Je me tourne vers vous car je ne sais plus trop quoi faire et avant d'appeler Apple pour une réparation je voulais savoir si ca arrivait à quelqu'un d'autre et si du coup je pouvais attendre une mise à jour logicielle pour régler mon problème.

Le problème en question vient du haut-parleur de mon iPod Touch 2G qui fonctionnait à merveille mais qui maintenant fait des siennes :

même avec le volume a fond il ne fonctionne plus, sauf (chose étrange) pour les sons de l'iPod du style sonnerie ou réveil. Pour les applications, la musique, les vidéo aucun son ne sort de l'appareil. 

en branchant un casque il arrive qu'aucun son ne sorte non plus et je suis obligé de débrancher puis rebrancher pour avoir quelque chose.

de temps en temps j'ai le son normal de l'iPod (quand on l'éteint et on le rallume) et après plus rien, le volume se règle à la moitié et je n'ai plus aucun son.

dernière chose étrange, quand l'iPod est branché en USB pour le recharger ou le synchroniser tous les sons fonctionnent.

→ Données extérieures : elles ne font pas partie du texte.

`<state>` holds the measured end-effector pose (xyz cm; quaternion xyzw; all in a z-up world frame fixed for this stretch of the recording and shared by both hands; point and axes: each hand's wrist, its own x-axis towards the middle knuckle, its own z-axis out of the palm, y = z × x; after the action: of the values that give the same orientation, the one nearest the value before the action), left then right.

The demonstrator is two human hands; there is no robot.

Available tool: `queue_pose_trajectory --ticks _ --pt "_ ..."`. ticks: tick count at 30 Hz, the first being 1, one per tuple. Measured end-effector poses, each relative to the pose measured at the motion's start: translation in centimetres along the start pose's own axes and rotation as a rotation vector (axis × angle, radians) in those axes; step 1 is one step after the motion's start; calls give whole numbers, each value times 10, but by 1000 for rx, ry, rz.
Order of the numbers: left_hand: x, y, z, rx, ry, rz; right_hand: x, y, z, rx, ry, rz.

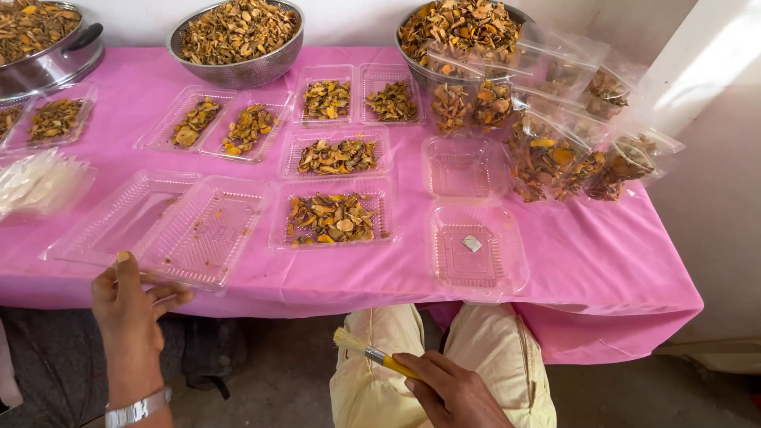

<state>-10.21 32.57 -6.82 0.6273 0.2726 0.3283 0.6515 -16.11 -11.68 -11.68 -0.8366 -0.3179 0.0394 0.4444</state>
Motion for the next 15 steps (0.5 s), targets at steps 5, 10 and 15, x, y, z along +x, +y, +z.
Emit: queue_pose_trajectory --ticks 5,10,15 --pt "-33 31 -7 388 36 -208 -13 -2 -5 26 34 83" --pt "-85 26 -24 222 -108 227 -26 14 5 51 61 78" --pt "-142 93 7 246 -1490 118 -34 22 14 89 14 144"
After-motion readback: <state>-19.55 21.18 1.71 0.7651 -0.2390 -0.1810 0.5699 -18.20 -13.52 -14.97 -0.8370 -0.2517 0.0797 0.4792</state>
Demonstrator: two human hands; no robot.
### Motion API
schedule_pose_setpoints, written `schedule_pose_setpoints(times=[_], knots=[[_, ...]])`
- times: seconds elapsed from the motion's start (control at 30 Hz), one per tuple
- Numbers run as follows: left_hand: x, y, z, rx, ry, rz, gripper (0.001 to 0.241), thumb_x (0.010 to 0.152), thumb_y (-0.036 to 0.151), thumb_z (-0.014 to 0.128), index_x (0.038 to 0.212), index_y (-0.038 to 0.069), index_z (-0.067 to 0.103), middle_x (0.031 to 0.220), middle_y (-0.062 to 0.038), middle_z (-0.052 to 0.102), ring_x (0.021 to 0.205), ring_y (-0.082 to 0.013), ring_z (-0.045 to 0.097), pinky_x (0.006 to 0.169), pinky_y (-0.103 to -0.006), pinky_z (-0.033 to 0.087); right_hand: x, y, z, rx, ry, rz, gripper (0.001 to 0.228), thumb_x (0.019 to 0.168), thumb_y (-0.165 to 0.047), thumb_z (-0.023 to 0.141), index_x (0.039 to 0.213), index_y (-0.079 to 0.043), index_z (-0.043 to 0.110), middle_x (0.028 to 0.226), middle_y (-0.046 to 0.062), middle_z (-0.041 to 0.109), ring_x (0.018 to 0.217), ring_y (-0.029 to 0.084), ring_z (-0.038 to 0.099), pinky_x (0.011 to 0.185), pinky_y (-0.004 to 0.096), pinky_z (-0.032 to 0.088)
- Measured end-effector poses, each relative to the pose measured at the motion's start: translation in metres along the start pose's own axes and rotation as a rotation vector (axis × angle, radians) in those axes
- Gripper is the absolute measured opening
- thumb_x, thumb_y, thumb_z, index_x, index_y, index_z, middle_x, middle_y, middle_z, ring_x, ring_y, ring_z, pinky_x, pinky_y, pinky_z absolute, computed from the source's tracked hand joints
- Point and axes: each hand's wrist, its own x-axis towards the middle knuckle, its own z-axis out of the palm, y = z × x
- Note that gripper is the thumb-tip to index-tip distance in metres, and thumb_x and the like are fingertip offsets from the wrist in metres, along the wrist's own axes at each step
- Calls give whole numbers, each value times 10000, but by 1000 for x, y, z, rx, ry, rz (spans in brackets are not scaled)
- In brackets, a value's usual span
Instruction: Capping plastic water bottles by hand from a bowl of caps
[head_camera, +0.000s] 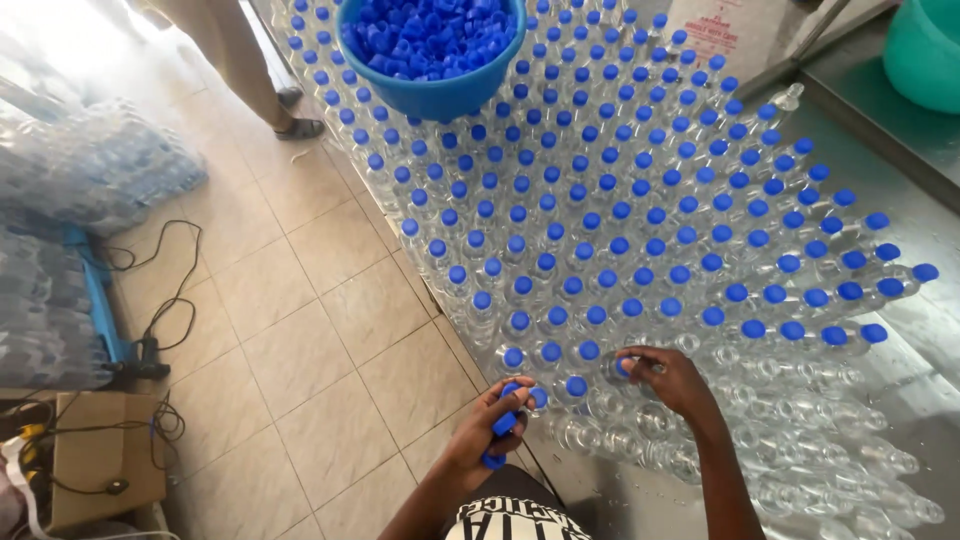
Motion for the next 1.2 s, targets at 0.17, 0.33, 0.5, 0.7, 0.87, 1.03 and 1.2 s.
schedule_pose_setpoints(times=[0.17,0.33,0.5,0.7,0.87,1.03,1.2], knots=[[-4,5,3,65,9,-21,281,1044,143,717,1292,33,645,1027,-77,695,581,-47,579,372,-153,377,2,-4,0,5,14,-5,448,942,-476,727,1289,-234,873,1075,86,925,964,215,871,911,403,584],[-11,-6,12,88,41,-104,304,1043,130,705,1328,37,656,986,-82,628,586,-55,560,356,-154,268,-23,-10,4,-73,110,-36,526,922,-572,699,1331,-272,839,1189,14,890,1056,193,808,924,346,547],[-9,-25,20,104,-49,-165,407,1045,156,702,1416,-8,668,891,-57,614,550,-48,550,372,-153,274,-81,-23,35,-163,476,-391,383,971,-426,714,1260,-193,812,1138,38,852,1064,222,764,1029,433,525],[4,-62,6,178,-210,-356,259,1079,193,714,1267,25,658,884,-22,655,559,-47,588,363,-141,316,-144,-39,46,209,14,-441,421,1007,-381,666,1354,-204,827,1320,18,785,1312,182,722,1142,372,488],[0,-65,18,252,-281,-461,267,1078,280,773,1002,54,652,876,-14,638,603,-37,611,381,-132,280,-149,-5,34,226,-259,-364,437,1004,-354,701,1406,-226,816,1465,-10,752,1411,171,683,1132,388,506],[-6,-76,17,361,-407,-548,392,1105,418,756,963,69,645,734,-42,629,525,-55,523,396,-141,303,-160,-12,32,193,-220,-342,327,849,-296,940,1157,-215,867,1259,-9,927,1232,166,852,1069,354,578],[-5,-73,16,450,-328,-399,340,1030,385,791,1138,75,699,749,14,667,535,-12,546,406,-143,321,-132,20,36,294,-32,-436,351,792,-281,958,1112,-180,856,1218,37,926,1165,197,862,1040,381,620]])
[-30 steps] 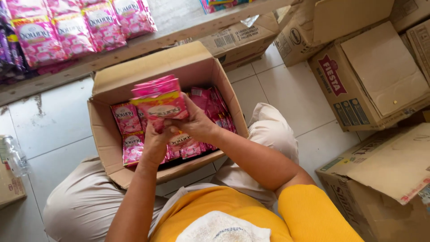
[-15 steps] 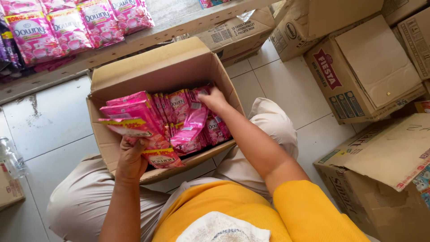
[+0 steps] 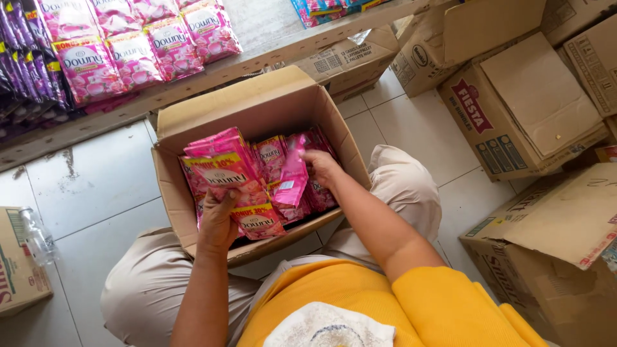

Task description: Organizing and packing laundry detergent sachets from a low shelf into a cardboard box on the floor.

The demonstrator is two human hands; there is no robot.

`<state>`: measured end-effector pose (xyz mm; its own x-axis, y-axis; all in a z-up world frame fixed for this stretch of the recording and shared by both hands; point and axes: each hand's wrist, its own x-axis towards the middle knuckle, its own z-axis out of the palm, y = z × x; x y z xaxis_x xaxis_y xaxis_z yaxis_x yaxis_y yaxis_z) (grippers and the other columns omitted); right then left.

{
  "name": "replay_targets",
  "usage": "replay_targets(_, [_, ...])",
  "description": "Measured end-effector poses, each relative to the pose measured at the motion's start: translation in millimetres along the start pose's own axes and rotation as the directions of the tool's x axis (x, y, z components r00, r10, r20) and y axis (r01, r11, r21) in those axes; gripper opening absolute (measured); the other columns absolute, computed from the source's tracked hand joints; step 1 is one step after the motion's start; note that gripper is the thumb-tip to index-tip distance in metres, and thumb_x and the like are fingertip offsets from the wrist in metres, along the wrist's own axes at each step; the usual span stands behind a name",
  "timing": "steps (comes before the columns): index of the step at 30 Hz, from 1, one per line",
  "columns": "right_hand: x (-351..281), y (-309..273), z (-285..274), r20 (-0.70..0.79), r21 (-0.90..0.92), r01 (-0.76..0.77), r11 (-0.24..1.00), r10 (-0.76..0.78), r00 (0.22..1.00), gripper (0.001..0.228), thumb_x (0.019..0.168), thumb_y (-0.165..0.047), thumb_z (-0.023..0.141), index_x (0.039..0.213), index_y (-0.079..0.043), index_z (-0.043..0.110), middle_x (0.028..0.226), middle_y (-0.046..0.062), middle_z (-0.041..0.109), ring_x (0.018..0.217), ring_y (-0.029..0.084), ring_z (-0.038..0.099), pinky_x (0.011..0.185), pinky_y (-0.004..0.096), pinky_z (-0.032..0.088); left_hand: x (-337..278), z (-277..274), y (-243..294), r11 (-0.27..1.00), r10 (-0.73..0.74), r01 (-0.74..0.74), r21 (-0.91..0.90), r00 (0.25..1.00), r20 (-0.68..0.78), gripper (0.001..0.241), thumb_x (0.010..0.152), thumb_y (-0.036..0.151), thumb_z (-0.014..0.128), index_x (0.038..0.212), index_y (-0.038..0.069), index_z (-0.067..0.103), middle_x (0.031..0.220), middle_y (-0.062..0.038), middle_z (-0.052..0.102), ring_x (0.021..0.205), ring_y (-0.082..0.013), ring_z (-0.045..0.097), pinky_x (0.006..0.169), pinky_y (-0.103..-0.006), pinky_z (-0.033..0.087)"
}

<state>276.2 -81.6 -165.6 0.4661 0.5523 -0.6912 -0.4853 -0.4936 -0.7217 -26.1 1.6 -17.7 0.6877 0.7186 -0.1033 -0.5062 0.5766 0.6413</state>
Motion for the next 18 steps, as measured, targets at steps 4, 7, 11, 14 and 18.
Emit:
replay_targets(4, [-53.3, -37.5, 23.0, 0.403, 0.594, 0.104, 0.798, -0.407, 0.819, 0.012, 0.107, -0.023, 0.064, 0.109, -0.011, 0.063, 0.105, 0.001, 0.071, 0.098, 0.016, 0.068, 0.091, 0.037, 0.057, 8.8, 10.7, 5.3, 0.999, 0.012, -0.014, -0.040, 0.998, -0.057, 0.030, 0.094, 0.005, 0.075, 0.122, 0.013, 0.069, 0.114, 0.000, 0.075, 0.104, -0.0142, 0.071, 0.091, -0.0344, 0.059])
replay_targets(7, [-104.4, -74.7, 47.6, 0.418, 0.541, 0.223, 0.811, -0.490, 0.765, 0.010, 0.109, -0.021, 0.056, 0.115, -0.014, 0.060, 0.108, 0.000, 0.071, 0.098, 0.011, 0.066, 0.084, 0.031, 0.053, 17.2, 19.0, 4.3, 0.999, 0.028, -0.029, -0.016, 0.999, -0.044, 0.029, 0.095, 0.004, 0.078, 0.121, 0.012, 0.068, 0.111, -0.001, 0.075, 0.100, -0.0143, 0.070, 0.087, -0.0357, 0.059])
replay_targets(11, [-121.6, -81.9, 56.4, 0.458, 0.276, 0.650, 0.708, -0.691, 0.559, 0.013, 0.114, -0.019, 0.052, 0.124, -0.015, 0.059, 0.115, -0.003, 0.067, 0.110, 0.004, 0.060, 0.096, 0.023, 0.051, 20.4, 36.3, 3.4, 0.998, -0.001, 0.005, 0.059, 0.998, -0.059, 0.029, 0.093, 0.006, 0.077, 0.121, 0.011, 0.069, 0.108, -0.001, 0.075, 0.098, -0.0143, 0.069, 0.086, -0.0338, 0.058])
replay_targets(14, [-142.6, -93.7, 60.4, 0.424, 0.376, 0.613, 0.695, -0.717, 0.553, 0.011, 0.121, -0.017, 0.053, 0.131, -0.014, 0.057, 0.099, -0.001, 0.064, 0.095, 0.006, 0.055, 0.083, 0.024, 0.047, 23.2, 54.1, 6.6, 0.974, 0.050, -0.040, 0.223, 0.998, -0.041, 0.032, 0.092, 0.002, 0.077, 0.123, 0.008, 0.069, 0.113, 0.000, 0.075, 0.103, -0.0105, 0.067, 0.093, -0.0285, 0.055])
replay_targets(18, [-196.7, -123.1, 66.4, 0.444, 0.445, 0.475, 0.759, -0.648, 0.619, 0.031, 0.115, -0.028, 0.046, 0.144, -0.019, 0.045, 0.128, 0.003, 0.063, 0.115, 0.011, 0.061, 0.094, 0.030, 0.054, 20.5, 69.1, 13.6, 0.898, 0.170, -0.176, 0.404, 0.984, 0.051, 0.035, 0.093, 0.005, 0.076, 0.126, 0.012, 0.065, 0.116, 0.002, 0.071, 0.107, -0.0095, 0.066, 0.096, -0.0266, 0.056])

Si quelqu'un à une idée de ce qui se passe je prend avec plaisir 

ps: j'ai déjà restauré l'iPod deux fois (une fois en restaurant les paramètres d'origine et une fois sans) dans les deux cas le problème subsiste !


----------



## MacPassion (16 Janvier 2009)

Bonjour,

si votre IPOD est encore sous garantie faite jouer la garantie c'est rapide et la plupart du temps ils envoient un nouvel IPOD


----------



## Setankin (16 Janvier 2009)

Merci pour votre réponse, c'est effectivement ce que je comptais faire mais si c'était un bug connu je pensais qu'ils le corrigeraient avec une mise à jour, mais ça n'as pas l'air d'être le cas ! Je l'ai acheté à sa sortie sur l'Apple Store donc encore sous garantie, mais il faut l'envoyer par la poste?


----------